Niedożywienie osłabia odporność ustroju i powoduje spadek całkowitej liczby limfocytów oraz odpowiedzi skórnej na antygeny. Osłabienie odporności sprawia, że chorzy niedożywieni są szczególnie wrażliwi na zakażenie, które jest u nich podstawowym powikłaniem pooperacyjnym. W codziennej praktyce klinicznej najczęściej ocenia się stan odporności na podstawie całkowitej liczby limfocytów (CLL) w 1 mm3 krwi obwodowej, którą oblicza się wg wzoru:

 

             % limfocytów x L (liczba leukocytów)

 CLL = —————————————————————

                                  100

 

Przykład: badanie krwi obwodowej wykazało 25% limfocytów i leukocytozę 6200 w 1 mm3

 

           25 x 6200         155000

 CLL = —————— = —————— = 1550

                 100                 100

 

Ponieważ limfocytoza jest najniższa rano, a najwyższa wieczorem, badanie należy wykonać zawsze o tej samej porze, najlepiej rano przed śniadaniem.

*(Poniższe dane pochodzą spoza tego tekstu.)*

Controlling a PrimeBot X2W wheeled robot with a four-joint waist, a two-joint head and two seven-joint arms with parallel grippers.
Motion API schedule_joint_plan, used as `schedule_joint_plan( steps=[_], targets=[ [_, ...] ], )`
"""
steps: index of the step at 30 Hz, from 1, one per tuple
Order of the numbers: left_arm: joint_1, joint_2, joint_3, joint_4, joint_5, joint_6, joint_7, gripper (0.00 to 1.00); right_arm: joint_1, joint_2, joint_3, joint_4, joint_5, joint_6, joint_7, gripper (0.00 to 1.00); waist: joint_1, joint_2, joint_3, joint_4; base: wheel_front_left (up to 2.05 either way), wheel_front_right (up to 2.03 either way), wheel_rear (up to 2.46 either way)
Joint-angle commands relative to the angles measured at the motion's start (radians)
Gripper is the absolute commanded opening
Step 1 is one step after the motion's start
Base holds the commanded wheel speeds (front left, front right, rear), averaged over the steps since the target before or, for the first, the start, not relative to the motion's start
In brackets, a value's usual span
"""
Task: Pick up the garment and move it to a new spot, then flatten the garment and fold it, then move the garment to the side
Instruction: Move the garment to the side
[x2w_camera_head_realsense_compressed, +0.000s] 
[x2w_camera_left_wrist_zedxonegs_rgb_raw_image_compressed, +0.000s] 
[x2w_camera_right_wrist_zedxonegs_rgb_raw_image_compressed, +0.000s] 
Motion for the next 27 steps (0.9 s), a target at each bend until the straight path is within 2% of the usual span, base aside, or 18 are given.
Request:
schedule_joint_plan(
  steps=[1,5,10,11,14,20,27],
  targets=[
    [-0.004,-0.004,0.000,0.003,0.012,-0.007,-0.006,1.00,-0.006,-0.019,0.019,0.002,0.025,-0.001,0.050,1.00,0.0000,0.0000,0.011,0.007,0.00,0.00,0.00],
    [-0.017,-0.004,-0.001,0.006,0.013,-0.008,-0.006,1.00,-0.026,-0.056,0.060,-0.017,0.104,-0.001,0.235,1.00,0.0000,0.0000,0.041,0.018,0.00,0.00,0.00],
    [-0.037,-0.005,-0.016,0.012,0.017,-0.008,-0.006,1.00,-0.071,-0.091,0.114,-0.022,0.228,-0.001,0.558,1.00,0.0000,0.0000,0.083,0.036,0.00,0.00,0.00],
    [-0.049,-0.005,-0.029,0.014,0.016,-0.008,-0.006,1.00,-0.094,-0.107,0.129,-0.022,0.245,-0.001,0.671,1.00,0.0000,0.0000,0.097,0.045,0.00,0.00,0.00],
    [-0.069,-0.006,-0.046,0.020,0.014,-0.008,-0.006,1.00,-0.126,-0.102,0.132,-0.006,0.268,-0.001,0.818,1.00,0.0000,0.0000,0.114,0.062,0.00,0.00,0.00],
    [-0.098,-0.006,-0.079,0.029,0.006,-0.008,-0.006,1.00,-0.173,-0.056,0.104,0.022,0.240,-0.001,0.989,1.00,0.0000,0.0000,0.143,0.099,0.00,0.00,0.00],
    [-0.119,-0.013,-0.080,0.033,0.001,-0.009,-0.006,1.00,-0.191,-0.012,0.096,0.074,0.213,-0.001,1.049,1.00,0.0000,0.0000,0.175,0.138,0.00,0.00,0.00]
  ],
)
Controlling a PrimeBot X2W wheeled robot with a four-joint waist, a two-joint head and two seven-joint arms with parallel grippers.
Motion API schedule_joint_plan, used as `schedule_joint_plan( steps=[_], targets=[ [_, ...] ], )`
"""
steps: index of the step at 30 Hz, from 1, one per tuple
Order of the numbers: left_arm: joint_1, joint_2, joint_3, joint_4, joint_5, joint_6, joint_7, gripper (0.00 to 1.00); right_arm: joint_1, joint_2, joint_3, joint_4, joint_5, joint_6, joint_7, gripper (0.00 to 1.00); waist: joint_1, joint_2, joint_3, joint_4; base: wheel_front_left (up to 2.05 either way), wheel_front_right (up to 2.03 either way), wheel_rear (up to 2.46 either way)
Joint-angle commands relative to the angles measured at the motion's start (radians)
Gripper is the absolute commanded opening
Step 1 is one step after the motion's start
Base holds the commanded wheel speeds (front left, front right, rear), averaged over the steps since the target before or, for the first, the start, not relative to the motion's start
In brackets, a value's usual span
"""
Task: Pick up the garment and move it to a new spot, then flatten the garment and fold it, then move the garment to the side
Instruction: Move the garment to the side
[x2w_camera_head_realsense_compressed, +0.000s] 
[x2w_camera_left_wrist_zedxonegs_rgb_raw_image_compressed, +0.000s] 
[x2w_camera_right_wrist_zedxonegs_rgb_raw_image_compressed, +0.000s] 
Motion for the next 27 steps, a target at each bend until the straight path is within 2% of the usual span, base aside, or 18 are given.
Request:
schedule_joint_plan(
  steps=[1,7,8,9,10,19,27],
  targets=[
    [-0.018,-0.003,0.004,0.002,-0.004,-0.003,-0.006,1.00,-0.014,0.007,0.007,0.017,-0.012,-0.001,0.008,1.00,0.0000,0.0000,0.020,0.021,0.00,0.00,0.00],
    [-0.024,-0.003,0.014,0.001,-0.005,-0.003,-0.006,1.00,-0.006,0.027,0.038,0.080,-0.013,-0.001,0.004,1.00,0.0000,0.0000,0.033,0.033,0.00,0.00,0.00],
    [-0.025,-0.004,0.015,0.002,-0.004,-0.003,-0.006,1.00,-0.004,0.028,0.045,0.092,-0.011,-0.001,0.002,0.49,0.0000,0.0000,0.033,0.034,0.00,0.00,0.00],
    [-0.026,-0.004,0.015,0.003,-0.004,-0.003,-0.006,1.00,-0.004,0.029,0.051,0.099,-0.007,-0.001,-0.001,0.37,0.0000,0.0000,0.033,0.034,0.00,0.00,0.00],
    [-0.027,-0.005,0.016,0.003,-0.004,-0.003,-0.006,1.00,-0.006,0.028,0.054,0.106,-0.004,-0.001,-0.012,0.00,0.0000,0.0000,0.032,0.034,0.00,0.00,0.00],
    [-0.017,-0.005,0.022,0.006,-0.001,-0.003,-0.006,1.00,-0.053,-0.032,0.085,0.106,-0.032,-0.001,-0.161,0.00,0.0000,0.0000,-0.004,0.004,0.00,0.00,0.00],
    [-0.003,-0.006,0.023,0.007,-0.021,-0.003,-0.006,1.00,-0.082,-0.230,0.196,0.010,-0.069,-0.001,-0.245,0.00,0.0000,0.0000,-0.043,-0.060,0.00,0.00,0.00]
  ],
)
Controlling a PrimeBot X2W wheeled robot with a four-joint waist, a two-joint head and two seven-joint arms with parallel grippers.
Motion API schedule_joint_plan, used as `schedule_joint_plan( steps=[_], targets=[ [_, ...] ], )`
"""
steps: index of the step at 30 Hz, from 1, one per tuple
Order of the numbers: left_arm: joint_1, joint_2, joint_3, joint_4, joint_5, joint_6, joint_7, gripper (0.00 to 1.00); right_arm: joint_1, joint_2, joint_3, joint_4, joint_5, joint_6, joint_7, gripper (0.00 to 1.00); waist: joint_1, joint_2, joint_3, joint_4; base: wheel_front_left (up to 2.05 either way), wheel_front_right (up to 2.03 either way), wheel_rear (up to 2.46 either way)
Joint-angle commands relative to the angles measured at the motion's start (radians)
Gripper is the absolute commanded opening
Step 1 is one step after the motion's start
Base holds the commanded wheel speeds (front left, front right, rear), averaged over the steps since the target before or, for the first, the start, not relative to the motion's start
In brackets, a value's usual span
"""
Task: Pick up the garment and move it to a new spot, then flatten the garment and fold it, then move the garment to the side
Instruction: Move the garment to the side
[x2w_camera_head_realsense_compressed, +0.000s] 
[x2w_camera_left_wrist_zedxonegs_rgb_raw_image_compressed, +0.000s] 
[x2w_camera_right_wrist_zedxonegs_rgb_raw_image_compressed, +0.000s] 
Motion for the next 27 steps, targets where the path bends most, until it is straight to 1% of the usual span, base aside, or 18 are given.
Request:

Dokonując interpretacji CLL należy pamiętać, że oprócz stanu odżywienia wpływ na zachowanie się tego wskaźnika mają leki, ostre choroby, stres, zakażenie i choroba nowotworowa oraz, że ma on charakter przesiewowy. Interpretację wymienionych wyżej wskaźników stanu odżywienia i odporności podano w tabeli 1.

Tabela 1. Ocena stanu odżywienia w oparciu o podstawowe wskaźniki antropometryczne, biochemiczne i całkowitą liczbę limfocytów.

Ważnym uzupełnieniem oceny stanu odżywienia jest codzienna obserwacja i rejestracja ilości pokarmów przyjmowanych przez chorych. Pozwala to na wczesne wykrycie chorych, wymagających dodatkowego żywienia, z użyciem zbilansowanych diet przemysłowych, których kilkadziesiąt jest zarejestrowanych w Polsce. Ze względu na brak dietetyczek, zadanie to spada na pielęgniarki, które najlepiej wiedzą jak odżywiają się powierzeni ich opiece pacjenci. O wszelkich zauważonych w tym zakresie nieprawidłowościach powinny one informować lekarza, który po rozmowie z chorym podejmuje decyzje dotyczące żywienia uzupełniającego niedostateczne odżywienie doustne. Ideałem byłoby, ażeby w każdym oddziale pracowały dietetyczki, które prowadziłyby zarówno obserwację, jak i edukację żywieniową wspomagającą leczenie chorych. Dietetyczki powinny podlegać lekarzowi i wykonywać zadania zgodne z ich wykształceniem.